– Ну… – все еще хмурясь, протянул Антара. – Тебе легко говорить, ты вообще хали – у тебя ни рода ни племени…
– Ааа… – беззлобно отмахнулся сумеречник. – Как скажешь. Кстати, вот про Аблу у тебя последние стихи ничего вышли.
– Это которые? – тут же приободрился Антара.
– Которые про голубку.
– У меня все про голубку, – мрачно уперся парень.
Сумеречник пожал плечами и прочитал:
Погляди на меня, каждый вздох мой, как пламя.
Приближаться не надо – сгоришь ненароком.
Улетай же! Быть может, ты встретишь в Хиджазе
Караван кочевой на просторе широком.
Он увозит красавицу, льющую слезы,
Погруженную в думы о доме далеком.
Заклинаю тебя, если встретишь ты Аблу,
Погрусти, помяни обо мне, одиноком:
«Он рыдал на лугу. Только слезы иссякли,
И глаза исходили кровавым потоком».
[22]Закончив декламировать, Рами выжидательно покосился на собеседника.
Антара, тщательно скрывая прущее наружу тщеславие, сурово мешал в котелке палкой.
– Все, готово.
И блаженно принюхался. Потом, правда, вздохнул:
– Жалко, лепешки нет…
– Еще лепешки тебе, – фыркнул сумеречник.
– Ну хорошо, – не выдержал юноша. – А как тебе это:
Меткий лучник из бану суаль
Край бурнуса откинет, бывало,
Лук упругий натянет, и вмиг
Тетива, как струна, застонала.
Сколько раз он в засаде следил…
– Антара, – устало прервал его сумеречник. – Не прибавляй к рукоблудию ложь. Эти стихи написал Имруулькайс.
– Тьфу на тебя! – обиделся бедуин.
– Все-таки вы ворюги, все, поголовно, – покачал головой Рами. – Ворюги и ходячие зеббы, только ими и думаете.
Антара довольно заржал. И, утерев глаза рукавом, заметил:
– А что такого? Я ж мужчина!
Сумеречник только дернул плечом.
– Ну ладно, – бедуин яростно зачесал в волосах. – Ну хорошо.
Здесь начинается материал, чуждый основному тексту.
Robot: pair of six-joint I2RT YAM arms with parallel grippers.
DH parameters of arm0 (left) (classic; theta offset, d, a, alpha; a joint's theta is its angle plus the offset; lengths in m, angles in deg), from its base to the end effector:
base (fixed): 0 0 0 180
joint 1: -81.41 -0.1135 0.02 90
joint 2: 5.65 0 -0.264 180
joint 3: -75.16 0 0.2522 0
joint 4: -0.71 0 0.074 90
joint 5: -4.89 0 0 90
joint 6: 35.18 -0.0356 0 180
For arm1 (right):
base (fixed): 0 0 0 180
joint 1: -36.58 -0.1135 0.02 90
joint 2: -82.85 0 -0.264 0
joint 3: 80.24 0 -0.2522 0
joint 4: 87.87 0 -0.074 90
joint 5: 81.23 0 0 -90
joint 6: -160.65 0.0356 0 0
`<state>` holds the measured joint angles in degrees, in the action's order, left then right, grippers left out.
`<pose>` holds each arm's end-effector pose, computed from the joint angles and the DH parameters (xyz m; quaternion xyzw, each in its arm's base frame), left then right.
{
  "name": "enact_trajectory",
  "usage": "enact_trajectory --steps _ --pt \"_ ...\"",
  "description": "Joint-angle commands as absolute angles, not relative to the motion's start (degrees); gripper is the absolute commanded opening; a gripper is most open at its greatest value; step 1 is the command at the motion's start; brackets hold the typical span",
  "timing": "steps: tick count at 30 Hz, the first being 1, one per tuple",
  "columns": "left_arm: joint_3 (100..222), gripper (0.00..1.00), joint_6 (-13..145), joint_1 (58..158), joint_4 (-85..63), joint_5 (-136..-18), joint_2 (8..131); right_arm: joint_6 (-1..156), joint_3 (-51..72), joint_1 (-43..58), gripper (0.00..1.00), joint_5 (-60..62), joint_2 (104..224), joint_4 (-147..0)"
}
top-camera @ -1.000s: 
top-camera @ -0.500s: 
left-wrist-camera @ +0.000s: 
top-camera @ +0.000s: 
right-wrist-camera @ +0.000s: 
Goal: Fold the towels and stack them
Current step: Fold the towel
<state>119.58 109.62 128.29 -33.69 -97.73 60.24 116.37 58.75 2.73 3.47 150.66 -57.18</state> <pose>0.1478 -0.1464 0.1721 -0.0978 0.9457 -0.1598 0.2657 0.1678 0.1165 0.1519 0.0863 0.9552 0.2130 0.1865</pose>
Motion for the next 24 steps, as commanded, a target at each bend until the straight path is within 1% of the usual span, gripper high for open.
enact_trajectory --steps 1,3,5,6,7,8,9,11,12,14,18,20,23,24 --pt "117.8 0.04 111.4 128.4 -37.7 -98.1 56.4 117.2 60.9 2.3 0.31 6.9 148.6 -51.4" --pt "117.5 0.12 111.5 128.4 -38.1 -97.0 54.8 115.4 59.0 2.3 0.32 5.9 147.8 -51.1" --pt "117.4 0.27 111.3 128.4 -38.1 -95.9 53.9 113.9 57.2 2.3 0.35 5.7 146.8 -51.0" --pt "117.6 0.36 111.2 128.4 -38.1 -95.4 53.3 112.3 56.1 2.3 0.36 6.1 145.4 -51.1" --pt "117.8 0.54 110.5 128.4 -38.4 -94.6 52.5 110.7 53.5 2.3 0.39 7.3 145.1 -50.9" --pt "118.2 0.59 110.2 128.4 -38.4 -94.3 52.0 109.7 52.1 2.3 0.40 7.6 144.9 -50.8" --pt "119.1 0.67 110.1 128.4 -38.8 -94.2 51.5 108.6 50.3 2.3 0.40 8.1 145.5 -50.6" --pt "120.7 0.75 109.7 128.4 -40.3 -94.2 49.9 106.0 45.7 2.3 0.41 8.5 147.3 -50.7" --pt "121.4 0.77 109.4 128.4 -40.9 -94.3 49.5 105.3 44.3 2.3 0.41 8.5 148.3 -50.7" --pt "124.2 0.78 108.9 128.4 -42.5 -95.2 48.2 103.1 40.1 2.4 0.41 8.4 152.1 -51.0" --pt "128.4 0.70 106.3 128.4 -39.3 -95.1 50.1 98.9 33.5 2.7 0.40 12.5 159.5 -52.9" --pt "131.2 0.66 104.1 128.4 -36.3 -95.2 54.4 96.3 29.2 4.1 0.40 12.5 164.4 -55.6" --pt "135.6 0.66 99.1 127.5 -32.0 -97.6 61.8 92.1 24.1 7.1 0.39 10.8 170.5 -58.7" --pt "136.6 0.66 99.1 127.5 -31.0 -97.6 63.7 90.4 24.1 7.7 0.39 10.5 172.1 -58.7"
Вот ты у нас воин, да?
– Я хали, – усмехнулся сумеречник. – Которого племя держит у себя из милости.
– Неважно, – отмахнулся Антара. – Ты ведь воевал, так?
Рами пожал плечами: и что с того?
– Ну так прочитай мне свои стихи. Про войну.
Сумеречник долго смотрел на него – и Антара понял, что сейчас Рами скажет. У Стрелка была такая привычка: посмотреть-посмотреть, то ли как на страуса, то ли как на какашку, и спросить гадким голосом что-нибудь эдакое, с подначкой и приподвывертом.
– Антара, я не понял.
Ну точно, сейчас с пометом смешает.
Сумеречник продолжил:
– Ты вообще откуда такой взялся, дружище? Ты серьезно думаешь, что я – про войну – буду писать стихи?
– А что такого? – Антара начал закипать не хуже воды в котелке.
Похлебка, кстати, остывала, затягиваясь льдинками жира.
– Война – это мерзкая, отвратительная, причиняющая боль вещь, и вспоминать ее в стихах совершенно необязательно, – отчеканил Рами. – Как у вас говорят? Зеленый финик – не сладкий? Вот и с войной так, Антара. Нечего про нее в стихах писать. Тем более хвалебных. А ты всякую чушь бейт за бейтом городишь, потому что бой только издалека видел. Нет в нем ничего завораживающего взгляд поэта, Антара, это я тебе точно говорю.